Questo è il castello accusatorio. Ma nell’intervista rilasciata a La Vita in diretta su Rai Uno, Carmela Tedesco ha provato a smontare ogni punto. «Non pensavo che ospitare una persona lì fosse un reato, non avrei preso così alla leggera le cose. Pensavo di aiutarla», ha dichiarato. L’alloggio sul divano? Una libera scelta, dettata dalla necessità. «Ha iniziato a dormire lì da un annetto. È stata una sua decisione. Però il permesso, ovviamente, gliel’ho dato io perché non sapevo più dove collocarla». Ha poi descritto un rapporto quasi materno: «Io prendevo i suoi vestiti sporchi, li lavavo, venivo a prendere da mangiare. La spesa che vedi là la devo portare a lei. Stava lì perché questa ragazza non ha nessuno».
E gli orari disumani? «Farla lavorare 18 ore? Ma se una persona mi viene, pure quando era dipendente. Doveva attaccare alle 15.30 perché avevo altre persone e alle 9 stava già lì. Io non la caccio». La telecamera? «Non era per lei, era per i furti alle slot machine, era all’ingresso della cucina. Secondo lei, dobbiamo spiare una ragazza che dorme?». L’isolamento? Una «bugia grossa». «Poteva uscire e andare dove voleva.
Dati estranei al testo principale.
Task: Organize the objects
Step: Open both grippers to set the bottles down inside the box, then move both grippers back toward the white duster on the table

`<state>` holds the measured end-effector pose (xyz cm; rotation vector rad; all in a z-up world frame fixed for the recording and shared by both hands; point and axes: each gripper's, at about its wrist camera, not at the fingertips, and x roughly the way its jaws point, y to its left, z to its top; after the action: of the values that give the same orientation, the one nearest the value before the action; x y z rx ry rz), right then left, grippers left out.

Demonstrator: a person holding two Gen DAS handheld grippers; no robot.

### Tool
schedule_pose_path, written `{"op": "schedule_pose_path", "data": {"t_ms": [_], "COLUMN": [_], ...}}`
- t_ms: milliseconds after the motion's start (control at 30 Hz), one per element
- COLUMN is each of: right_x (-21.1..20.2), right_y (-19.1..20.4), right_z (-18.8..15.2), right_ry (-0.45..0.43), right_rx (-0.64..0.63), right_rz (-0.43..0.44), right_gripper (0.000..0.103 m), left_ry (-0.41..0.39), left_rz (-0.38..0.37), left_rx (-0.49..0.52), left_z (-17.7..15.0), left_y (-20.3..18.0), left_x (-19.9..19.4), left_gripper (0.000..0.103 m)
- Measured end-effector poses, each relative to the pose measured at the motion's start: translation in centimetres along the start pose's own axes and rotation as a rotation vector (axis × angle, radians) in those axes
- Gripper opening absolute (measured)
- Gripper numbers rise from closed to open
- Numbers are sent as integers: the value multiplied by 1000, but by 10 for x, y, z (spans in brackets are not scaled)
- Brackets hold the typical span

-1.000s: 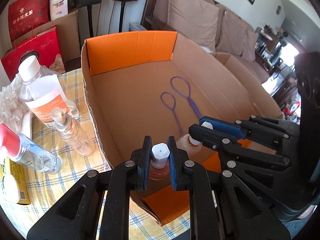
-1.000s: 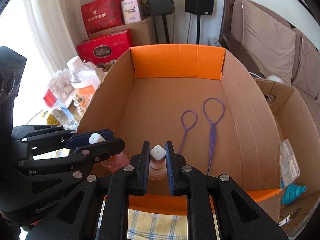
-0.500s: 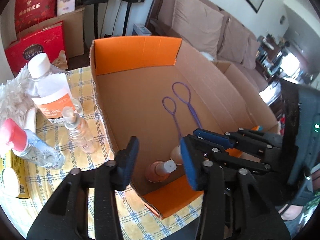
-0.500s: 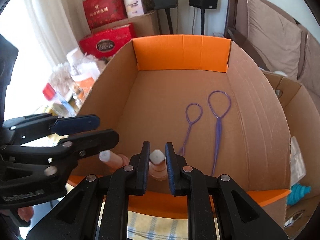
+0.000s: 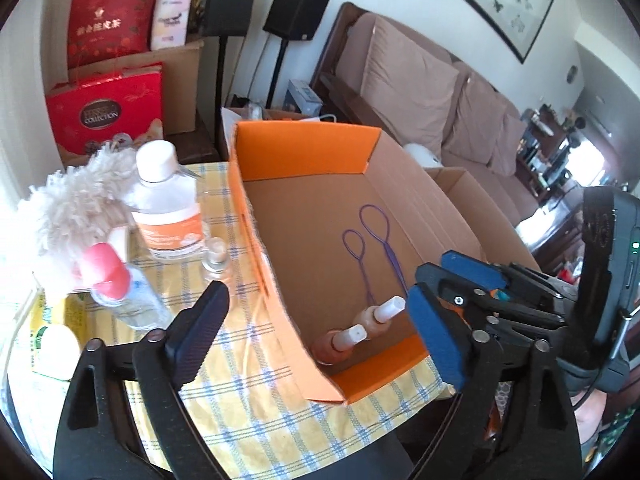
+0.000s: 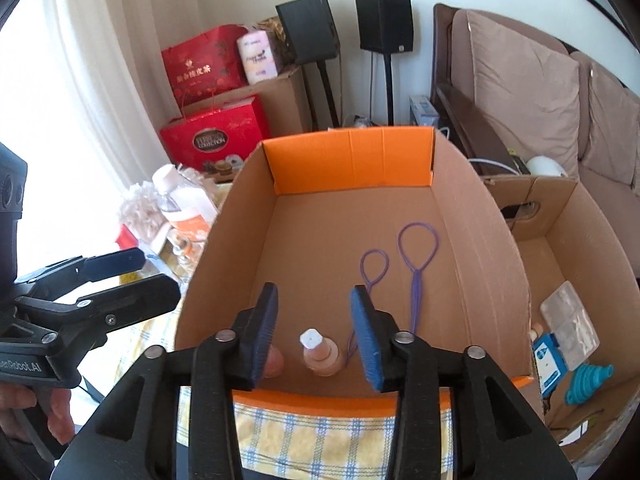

Sono tre mesi che è fidanzata». E il telefono: «La possibilità di chiamare ce l’ha. Magari i carabinieri l’hanno beccata nel giorno in cui era rimasta senza credito al telefono». Persino la società fittizia e la paga, per la Tedesco, trovano una giustificazione: «Tutti pensano che io le abbia fatto questo contratto di amministratrice per evadere gli obblighi contrattuali. Assolutamente no, non sapevo che la dovevo anche assumere. Mea culpa». E i soldi: «La pagavo. Quando era assunta, prima di diventare amministratrice, prendeva tra i 900 e i 1.000 euro. I pagamenti glieli ho dati in modo tracciabile? Alcune volte sì, altre no, perché magari me li chiedeva giornalmente. Non mi sono resa conta che fosse un reato». In questa storia di versioni diametralmente opposte, l’elemento più tragico e complesso resta la vittima. La donna, descritta come persona con «forti difficoltà psicologiche», nega di essere tale. Nega lo sfruttamento, nega la prigionia. Sostiene, come la sua titolare, di essere stata «solo aiutata dalla Tedesco». Una dinamica che, per gli inquirenti, potrebbe essere la prova definitiva di quella soggezione psicologica che è il cuore del reato contestato. L’indagine prosegue ora con l’analisi del materiale informatico sequestrato. Tre cellulari sono al vaglio dell’ingegnere Davide Ortolano, consulente della procura, alla ricerca delle prove digitali della sorveglianza remota, degli inganni economici e dei messaggi che hanno scandito la quotidianità di quella che, per l’accusa, non era vita. Era schiavitù.